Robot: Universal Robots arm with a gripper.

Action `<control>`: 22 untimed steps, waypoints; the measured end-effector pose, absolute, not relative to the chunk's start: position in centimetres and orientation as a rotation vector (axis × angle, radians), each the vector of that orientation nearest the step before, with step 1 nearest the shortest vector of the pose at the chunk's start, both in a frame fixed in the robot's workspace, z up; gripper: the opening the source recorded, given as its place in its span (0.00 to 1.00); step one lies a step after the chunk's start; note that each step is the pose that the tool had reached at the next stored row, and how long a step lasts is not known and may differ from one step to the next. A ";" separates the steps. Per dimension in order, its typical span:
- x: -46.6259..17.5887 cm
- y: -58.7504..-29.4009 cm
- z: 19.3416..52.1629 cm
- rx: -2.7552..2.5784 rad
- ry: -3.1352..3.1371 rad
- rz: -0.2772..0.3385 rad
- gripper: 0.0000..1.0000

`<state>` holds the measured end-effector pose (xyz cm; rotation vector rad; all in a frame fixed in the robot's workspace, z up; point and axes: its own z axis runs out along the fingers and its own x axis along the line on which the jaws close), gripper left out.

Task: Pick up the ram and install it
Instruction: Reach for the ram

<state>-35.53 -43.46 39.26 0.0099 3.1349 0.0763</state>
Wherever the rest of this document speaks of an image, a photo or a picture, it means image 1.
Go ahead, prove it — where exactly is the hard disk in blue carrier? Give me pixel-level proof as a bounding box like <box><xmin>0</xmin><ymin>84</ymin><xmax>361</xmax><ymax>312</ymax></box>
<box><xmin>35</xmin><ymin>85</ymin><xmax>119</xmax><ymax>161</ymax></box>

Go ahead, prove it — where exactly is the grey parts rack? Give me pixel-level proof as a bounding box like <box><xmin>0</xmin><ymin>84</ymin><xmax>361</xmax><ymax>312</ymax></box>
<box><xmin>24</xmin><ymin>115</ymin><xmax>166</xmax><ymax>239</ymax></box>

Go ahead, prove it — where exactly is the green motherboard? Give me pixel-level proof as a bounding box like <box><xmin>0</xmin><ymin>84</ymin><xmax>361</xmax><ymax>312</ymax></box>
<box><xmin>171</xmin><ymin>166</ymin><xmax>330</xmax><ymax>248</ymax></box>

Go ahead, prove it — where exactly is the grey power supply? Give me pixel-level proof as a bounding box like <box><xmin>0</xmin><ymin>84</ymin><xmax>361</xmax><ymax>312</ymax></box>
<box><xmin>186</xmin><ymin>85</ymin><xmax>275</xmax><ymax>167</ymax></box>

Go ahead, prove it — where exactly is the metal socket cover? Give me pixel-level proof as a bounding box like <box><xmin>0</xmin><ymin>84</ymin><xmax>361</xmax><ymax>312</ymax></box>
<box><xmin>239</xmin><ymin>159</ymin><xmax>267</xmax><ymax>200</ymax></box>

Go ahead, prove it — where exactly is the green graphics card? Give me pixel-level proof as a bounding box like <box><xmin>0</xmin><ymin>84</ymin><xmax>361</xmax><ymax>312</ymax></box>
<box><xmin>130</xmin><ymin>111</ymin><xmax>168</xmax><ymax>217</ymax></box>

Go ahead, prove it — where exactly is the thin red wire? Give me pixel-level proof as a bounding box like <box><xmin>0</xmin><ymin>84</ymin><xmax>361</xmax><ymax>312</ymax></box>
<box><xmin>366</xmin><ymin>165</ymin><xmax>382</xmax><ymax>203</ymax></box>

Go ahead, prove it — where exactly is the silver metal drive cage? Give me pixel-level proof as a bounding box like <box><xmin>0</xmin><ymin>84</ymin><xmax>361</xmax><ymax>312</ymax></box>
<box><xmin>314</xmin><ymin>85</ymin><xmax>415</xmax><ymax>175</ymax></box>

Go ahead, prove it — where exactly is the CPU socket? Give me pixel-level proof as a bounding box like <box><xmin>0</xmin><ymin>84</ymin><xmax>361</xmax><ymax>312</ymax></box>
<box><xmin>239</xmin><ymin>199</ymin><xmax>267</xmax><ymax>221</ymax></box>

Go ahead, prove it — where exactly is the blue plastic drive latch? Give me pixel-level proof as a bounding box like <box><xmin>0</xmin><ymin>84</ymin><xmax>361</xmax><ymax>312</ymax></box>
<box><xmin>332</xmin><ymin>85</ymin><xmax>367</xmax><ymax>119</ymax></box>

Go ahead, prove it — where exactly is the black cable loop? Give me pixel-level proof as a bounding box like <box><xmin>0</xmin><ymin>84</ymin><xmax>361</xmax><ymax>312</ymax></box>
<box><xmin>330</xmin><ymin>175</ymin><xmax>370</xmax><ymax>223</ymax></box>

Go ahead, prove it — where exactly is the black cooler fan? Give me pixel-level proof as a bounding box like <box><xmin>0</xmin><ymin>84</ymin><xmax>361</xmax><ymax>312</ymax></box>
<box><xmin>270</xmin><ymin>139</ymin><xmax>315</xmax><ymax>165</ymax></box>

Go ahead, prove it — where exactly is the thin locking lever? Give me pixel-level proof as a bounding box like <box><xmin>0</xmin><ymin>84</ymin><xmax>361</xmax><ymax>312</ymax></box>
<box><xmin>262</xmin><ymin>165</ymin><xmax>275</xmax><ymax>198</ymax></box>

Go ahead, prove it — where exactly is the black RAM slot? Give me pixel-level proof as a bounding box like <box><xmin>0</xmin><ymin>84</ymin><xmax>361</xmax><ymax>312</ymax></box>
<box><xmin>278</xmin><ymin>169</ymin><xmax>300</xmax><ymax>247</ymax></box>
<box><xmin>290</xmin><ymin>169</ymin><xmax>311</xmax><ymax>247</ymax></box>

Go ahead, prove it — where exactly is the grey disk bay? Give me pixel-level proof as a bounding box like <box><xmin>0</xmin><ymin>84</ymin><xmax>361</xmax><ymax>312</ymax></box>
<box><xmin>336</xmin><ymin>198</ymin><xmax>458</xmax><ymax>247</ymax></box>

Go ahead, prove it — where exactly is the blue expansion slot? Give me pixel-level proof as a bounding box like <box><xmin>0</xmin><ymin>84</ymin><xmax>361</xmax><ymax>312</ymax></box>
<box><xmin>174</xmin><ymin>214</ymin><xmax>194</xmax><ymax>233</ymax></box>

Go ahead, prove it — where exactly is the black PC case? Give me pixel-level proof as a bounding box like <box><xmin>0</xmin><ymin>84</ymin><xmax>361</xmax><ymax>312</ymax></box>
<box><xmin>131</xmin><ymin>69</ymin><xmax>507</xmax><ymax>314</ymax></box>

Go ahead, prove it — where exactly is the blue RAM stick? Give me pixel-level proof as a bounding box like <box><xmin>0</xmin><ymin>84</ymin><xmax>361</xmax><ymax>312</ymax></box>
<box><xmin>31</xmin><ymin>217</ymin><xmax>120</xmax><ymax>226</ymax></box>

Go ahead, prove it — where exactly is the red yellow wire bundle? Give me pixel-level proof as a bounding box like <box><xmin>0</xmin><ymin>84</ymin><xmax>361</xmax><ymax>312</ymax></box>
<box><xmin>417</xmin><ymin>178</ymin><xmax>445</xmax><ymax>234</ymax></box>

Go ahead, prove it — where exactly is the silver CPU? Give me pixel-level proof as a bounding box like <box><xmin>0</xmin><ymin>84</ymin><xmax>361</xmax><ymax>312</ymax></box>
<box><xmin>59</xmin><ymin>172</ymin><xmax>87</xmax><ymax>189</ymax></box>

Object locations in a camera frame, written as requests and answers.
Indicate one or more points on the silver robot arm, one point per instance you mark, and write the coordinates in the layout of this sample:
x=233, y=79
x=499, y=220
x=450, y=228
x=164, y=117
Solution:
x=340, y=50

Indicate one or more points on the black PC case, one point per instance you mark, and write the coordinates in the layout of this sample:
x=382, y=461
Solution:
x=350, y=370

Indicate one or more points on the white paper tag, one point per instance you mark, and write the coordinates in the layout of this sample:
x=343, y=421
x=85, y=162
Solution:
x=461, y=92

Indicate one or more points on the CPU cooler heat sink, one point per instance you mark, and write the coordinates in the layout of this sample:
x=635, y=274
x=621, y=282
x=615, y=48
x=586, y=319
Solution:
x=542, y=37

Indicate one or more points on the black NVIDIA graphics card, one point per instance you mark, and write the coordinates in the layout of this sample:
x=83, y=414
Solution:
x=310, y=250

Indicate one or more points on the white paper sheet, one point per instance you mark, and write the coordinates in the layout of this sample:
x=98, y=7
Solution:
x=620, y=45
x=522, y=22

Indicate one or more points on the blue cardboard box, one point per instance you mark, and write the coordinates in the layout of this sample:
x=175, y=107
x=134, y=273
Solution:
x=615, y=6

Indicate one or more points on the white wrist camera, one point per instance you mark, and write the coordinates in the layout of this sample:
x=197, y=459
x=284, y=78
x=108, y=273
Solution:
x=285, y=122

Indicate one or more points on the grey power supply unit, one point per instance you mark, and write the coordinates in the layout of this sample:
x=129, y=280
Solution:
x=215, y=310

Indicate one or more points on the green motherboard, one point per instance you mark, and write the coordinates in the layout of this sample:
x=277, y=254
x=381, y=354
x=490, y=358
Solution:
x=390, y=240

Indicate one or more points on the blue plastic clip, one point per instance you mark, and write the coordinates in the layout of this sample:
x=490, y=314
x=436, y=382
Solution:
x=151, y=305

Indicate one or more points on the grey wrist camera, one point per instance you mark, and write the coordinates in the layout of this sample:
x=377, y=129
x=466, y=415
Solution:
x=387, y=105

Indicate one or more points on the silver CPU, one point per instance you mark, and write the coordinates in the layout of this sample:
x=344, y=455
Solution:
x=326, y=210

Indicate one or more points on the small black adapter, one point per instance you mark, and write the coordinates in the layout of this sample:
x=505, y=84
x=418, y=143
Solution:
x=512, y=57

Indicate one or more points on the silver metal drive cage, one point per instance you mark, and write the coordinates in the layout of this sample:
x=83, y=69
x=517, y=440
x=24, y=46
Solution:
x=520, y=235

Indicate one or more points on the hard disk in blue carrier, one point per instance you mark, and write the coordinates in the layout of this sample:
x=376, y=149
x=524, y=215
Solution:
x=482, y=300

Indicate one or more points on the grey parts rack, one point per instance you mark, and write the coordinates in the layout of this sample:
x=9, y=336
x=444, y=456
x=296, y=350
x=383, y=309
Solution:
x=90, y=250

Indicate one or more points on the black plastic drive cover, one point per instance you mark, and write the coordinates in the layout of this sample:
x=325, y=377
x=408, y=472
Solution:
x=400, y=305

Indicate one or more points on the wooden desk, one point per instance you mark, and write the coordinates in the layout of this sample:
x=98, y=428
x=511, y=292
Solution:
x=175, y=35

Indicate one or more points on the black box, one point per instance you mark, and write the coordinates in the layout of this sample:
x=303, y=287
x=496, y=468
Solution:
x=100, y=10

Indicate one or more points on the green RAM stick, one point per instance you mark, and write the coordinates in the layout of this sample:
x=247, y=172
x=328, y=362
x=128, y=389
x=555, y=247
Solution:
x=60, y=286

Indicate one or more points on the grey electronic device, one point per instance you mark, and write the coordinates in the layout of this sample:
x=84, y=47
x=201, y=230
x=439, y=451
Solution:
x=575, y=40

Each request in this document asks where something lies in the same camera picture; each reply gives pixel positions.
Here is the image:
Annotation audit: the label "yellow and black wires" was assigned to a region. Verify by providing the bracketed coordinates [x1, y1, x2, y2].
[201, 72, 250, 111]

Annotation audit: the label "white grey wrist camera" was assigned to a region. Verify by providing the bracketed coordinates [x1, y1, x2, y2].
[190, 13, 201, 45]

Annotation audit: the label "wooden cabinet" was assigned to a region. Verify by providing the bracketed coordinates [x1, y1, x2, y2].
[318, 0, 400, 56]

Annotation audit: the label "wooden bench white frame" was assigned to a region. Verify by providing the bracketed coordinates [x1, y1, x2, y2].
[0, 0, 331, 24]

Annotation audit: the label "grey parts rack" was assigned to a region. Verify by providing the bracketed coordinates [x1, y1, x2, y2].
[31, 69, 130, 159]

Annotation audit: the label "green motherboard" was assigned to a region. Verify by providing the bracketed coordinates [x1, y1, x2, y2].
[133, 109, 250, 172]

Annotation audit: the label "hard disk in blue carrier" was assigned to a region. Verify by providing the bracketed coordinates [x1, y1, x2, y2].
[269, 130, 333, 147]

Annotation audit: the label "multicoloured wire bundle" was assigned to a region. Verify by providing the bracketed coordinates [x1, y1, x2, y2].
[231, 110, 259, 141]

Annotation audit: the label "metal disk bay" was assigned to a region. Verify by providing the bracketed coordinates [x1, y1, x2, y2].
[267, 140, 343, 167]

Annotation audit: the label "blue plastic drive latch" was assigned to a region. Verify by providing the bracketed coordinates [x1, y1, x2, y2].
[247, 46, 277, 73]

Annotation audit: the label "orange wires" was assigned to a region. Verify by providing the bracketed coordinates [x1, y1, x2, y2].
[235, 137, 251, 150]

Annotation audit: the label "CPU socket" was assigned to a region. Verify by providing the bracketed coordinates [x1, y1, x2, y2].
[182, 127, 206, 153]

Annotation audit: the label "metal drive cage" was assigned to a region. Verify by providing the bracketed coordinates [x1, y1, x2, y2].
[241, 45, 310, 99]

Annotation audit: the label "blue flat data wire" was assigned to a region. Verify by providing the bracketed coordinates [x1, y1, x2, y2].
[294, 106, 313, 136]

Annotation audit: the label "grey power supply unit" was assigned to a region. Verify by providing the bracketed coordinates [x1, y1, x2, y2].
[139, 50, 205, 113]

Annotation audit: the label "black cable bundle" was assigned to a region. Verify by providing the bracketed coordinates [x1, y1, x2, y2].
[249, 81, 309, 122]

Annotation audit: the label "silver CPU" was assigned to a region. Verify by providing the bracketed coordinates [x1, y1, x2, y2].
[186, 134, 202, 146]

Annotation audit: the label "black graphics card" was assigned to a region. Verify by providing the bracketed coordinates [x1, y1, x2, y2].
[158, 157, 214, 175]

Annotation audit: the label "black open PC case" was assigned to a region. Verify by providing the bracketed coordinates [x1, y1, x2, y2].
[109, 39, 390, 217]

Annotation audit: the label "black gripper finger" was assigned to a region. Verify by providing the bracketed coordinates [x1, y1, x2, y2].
━━━━
_What to produce_. Copy the entries above exactly, but only from the line holding "Indicate one or more points on the blue plastic" through the line holding "x=496, y=468", both included.

_Solved exercise_.
Indicate one or more points on the blue plastic clip, one point per instance you mark, and write the coordinates in the layout of this sample:
x=490, y=314
x=436, y=382
Solution:
x=151, y=305

Indicate one or more points on the grey wrist camera, one point per instance you mark, and write the coordinates in the layout of this sample:
x=377, y=129
x=466, y=415
Solution:
x=387, y=105

Indicate one or more points on the silver CPU, one point per instance you mark, and write the coordinates in the layout of this sample:
x=344, y=455
Solution:
x=326, y=210

Indicate one or more points on the small black adapter, one point per instance you mark, and write the coordinates in the layout of this sample:
x=505, y=84
x=418, y=143
Solution:
x=512, y=57

Indicate one or more points on the silver metal drive cage, one point per instance you mark, and write the coordinates in the layout of this sample:
x=83, y=69
x=517, y=440
x=24, y=46
Solution:
x=520, y=235

Indicate one or more points on the hard disk in blue carrier, one point per instance you mark, and write the coordinates in the layout of this sample:
x=376, y=149
x=524, y=215
Solution:
x=482, y=300

Indicate one or more points on the grey parts rack, one point per instance you mark, and write the coordinates in the layout of this sample:
x=9, y=336
x=444, y=456
x=296, y=350
x=383, y=309
Solution:
x=90, y=250

Indicate one or more points on the black plastic drive cover, one point per instance you mark, and write the coordinates in the layout of this sample:
x=325, y=377
x=408, y=472
Solution:
x=400, y=305

Indicate one or more points on the wooden desk, one point per instance you mark, and write the coordinates in the layout of this sample:
x=98, y=428
x=511, y=292
Solution:
x=175, y=35

Indicate one or more points on the black box, one point per instance you mark, and write the coordinates in the layout of this sample:
x=303, y=287
x=496, y=468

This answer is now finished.